I have a node type called 'basic' with 10 nodes and a bunch of fields. However, I want to add a field that is specific to only one node. What is the best way to do that?

At the moment I've got a custom field and I'm hiding it using hook_form_alter() ['#access'] = FALSE (and hiding visibility via the UI), so it's not editable or visible for the other 9 nodes, which works but I'm worried this isn't the best way performance wise. Aren't those field tables then being joined for every node call?

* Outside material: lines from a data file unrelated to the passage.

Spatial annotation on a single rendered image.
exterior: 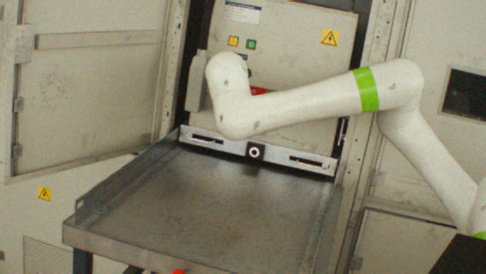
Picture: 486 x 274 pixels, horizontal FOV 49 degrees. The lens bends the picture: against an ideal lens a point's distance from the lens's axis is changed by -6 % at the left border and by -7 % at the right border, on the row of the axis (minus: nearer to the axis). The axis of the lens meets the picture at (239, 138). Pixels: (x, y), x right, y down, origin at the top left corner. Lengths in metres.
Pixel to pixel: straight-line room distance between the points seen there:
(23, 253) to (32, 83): 1.02
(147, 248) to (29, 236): 1.12
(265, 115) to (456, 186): 0.51
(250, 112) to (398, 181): 0.63
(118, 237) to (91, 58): 0.58
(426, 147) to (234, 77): 0.53
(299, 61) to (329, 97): 0.44
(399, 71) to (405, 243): 0.69
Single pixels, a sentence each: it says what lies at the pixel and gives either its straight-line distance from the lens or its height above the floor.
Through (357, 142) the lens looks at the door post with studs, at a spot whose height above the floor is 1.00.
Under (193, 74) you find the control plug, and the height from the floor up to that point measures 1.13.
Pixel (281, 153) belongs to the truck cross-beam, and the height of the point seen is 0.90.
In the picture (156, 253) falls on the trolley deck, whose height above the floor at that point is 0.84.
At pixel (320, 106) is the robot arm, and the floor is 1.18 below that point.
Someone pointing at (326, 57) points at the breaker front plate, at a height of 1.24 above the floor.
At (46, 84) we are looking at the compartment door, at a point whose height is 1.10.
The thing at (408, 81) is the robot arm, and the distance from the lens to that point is 1.40.
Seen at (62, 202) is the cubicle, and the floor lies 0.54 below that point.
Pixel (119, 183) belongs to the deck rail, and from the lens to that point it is 1.53.
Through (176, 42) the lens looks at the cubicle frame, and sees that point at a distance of 1.85.
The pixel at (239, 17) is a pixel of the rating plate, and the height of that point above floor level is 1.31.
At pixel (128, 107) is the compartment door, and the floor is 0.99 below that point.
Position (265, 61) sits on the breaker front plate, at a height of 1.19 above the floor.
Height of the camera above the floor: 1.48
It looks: 17 degrees down
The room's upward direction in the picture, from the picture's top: 9 degrees clockwise
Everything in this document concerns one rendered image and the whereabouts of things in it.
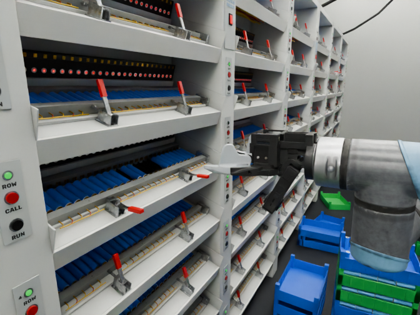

Using the Form API isn't an option because I want to take advantage of the field widgets (using unlimited values etc).

Any ideas?

1 Answer 1


Dealing with such a limited number of nodes, my first reaction would be to clone the content type, say 'basic_extra', and add the field to the clone. Just make sure to change the scope of any views including 'basic' to include both. It would eliminate a lot of work for only one node.

  • Thanks for the reply. I should have mentioned in this case the values will increase in future. I expect 5+ different nodes to require fields that are specific to that node. Do you know if there is a hook available so I can tell node_load not to join fields in the query? Mar 31, 2013 at 19:41
  • The performance hit for joining one field will be minimal. If you were talking about 500+ nodes with unique fields ... but if the number is manageable (5+) I stand by my original response, whether each node has its own unique field, or all 5+ nodes use the same extra field. Even if there is a hook, you are still going to have to tell the function which fields not to join, which will be an extra database action. The easiest and most performance efficient is to define the node type with the fields you want, then let drupal handle the rest.
    – Triskelion
    Mar 31, 2013 at 20:15
  • It's actually a field collection, so technically it's a hand full of fields for that specific node. I like your idea, but it may confuse the administrator when filtering node types in the main content page. I think perhaps I'm being too careful. The node type has 10 fields, and another 5 more that are unique to a single node, so I guess it's okay just to hide those 5 fields via hook_node_alter()? Do fields get cached per node, if so then I guess it's not a problem? Mar 31, 2013 at 20:33
  • Okay, so it looks like Drupal does cache fields individually for each node. So it's not as bad as I thought it would be. I was worried after the page cache was cleared there would be a query with lots of joins for each page, but if the field cache is there then it's not so bad at all? Mar 31, 2013 at 20:41
  • Anyone with access to the main content page should have basic knowledge of the site architecture. Involve the administrator in the decision.